-- ASSIGNMENT --
A verbatim transcript of the data that follows, free of images, is the expected result.
#####
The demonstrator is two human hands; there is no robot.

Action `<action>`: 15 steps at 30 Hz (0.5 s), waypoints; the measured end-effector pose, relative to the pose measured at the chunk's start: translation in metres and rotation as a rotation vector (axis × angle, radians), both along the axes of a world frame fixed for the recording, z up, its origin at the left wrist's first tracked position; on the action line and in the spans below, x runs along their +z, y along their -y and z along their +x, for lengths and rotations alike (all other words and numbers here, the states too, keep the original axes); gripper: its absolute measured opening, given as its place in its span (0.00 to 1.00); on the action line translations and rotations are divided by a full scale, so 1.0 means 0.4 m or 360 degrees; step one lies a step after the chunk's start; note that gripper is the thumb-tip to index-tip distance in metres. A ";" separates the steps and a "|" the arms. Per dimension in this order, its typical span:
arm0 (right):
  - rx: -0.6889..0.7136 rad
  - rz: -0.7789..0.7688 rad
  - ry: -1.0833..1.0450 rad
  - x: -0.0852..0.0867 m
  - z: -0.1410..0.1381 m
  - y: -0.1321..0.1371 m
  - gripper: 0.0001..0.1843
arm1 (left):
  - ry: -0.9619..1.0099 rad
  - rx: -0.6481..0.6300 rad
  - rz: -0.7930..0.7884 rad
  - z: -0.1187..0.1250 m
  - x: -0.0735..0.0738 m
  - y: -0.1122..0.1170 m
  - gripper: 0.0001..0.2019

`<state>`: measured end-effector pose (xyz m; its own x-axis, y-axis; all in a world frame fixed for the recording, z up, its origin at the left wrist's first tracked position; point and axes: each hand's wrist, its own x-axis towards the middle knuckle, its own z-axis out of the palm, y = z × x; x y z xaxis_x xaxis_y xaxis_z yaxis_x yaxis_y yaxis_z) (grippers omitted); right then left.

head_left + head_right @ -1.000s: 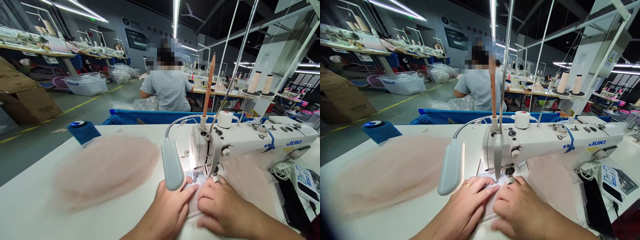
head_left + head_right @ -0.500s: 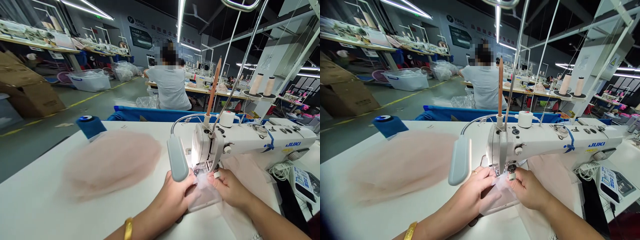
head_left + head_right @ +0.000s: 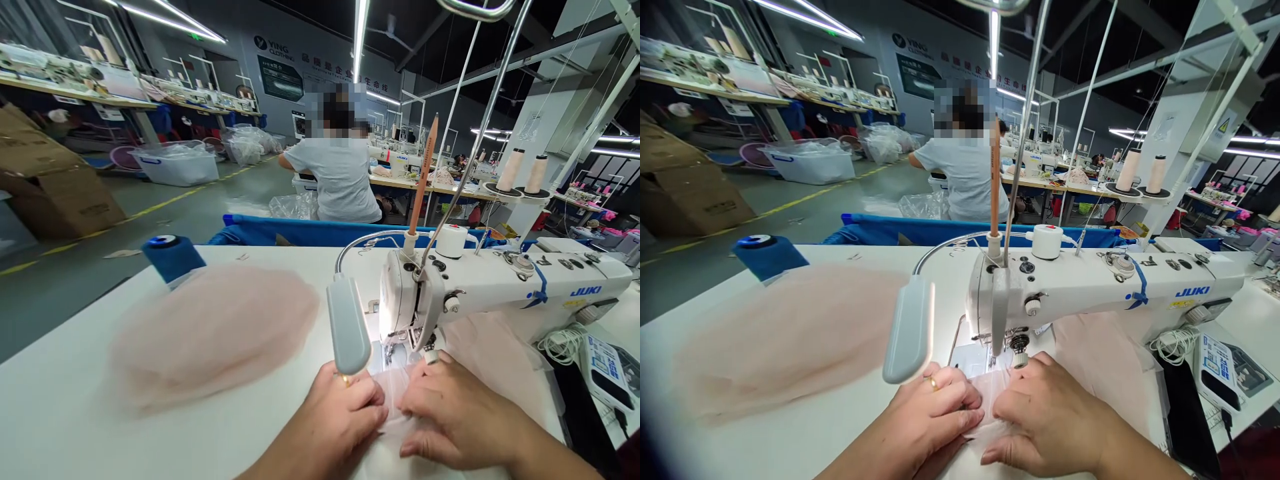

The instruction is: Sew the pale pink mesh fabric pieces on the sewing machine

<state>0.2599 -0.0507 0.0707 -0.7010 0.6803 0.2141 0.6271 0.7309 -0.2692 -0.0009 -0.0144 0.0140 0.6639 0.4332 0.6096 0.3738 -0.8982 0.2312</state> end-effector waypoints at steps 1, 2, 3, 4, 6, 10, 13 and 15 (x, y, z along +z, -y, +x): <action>0.0000 0.0014 0.0013 0.000 0.000 0.000 0.22 | -0.0005 -0.0001 0.0028 0.000 -0.001 -0.001 0.14; -0.0001 0.0025 0.0021 -0.001 0.001 -0.001 0.22 | -0.0009 0.0007 0.0043 0.000 0.000 -0.002 0.14; -0.0006 0.0035 0.0023 -0.001 0.000 -0.003 0.22 | -0.0018 0.0015 0.0047 0.001 0.002 -0.005 0.14; -0.0014 0.0043 0.0028 -0.002 0.000 -0.005 0.22 | -0.0027 0.0021 0.0046 0.001 0.005 -0.007 0.14; -0.0028 0.0064 0.0046 -0.004 -0.002 -0.010 0.21 | -0.0047 0.0032 0.0043 0.000 0.010 -0.013 0.15; -0.0071 0.0095 0.0076 -0.007 -0.007 -0.020 0.19 | -0.0062 0.0056 0.0063 -0.001 0.021 -0.029 0.17; -0.0107 0.0067 0.0078 -0.010 -0.009 -0.023 0.17 | -0.0075 0.0114 0.0033 -0.004 0.030 -0.042 0.17; -0.0103 0.0052 0.0062 -0.011 -0.010 -0.022 0.16 | -0.0067 0.0138 0.0029 -0.006 0.035 -0.048 0.15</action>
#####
-- SOLUTION TO THIS EXERCISE --
The demonstrator is two human hands; there is no robot.

Action `<action>`: 15 steps at 30 Hz (0.5 s), waypoints; the measured end-effector pose, relative to the pose measured at the chunk's start: translation in metres and rotation as a rotation vector (axis × angle, radians), both along the axes of a world frame fixed for the recording, z up, its origin at the left wrist's first tracked position; on the action line and in the spans below, x runs along their +z, y along their -y and z along their +x, for lengths and rotations alike (all other words and numbers here, the states too, keep the original axes); gripper: its absolute measured opening, given as its place in its span (0.00 to 1.00); on the action line translations and rotations are divided by a full scale, so 1.0 means 0.4 m or 360 degrees; step one lies a step after the chunk's start; note that gripper is the thumb-tip to index-tip distance in metres. A ";" separates the steps and a "|" the arms. Per dimension in this order, its typical span:
arm0 (right):
  - rx: -0.6889..0.7136 rad
  - rz: -0.7789..0.7688 rad
  - ry: -1.0833..1.0450 rad
  - x: -0.0852..0.0867 m
  - z: -0.1410..0.1381 m
  - y: -0.1321..0.1371 m
  - gripper: 0.0001..0.1843
arm1 (left):
  - ry: -0.9619..1.0099 rad
  - rx: -0.6481..0.6300 rad
  - rz: -0.7930..0.7884 rad
  - z: -0.1187..0.1250 m
  - x: -0.0735..0.0738 m
  - y: -0.1122..0.1170 m
  - gripper: 0.0001..0.2019

`<state>`: measured end-effector pose (xyz m; its own x-axis, y-axis; all in a world frame fixed for the recording, z up, its origin at the left wrist's first tracked position; point and axes: each hand's wrist, its own x-axis towards the middle knuckle, its own z-axis out of the palm, y = z × x; x y z xaxis_x xaxis_y xaxis_z yaxis_x yaxis_y yaxis_z) (grippers omitted); right then left.

head_left + head_right @ -1.000s: 
head_left + head_right @ -0.500s: 
head_left + head_right @ +0.000s: 

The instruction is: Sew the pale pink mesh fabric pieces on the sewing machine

<state>0.2599 -0.0507 0.0707 -0.7010 0.6803 0.2141 0.6271 0.7309 -0.2692 -0.0009 -0.0144 0.0140 0.6639 0.4332 0.6096 0.3738 -0.8982 0.2312</state> end-effector waypoints at steps 1, 2, 3, 4, 6, 10, 13 and 15 (x, y, z along +z, -y, +x): <action>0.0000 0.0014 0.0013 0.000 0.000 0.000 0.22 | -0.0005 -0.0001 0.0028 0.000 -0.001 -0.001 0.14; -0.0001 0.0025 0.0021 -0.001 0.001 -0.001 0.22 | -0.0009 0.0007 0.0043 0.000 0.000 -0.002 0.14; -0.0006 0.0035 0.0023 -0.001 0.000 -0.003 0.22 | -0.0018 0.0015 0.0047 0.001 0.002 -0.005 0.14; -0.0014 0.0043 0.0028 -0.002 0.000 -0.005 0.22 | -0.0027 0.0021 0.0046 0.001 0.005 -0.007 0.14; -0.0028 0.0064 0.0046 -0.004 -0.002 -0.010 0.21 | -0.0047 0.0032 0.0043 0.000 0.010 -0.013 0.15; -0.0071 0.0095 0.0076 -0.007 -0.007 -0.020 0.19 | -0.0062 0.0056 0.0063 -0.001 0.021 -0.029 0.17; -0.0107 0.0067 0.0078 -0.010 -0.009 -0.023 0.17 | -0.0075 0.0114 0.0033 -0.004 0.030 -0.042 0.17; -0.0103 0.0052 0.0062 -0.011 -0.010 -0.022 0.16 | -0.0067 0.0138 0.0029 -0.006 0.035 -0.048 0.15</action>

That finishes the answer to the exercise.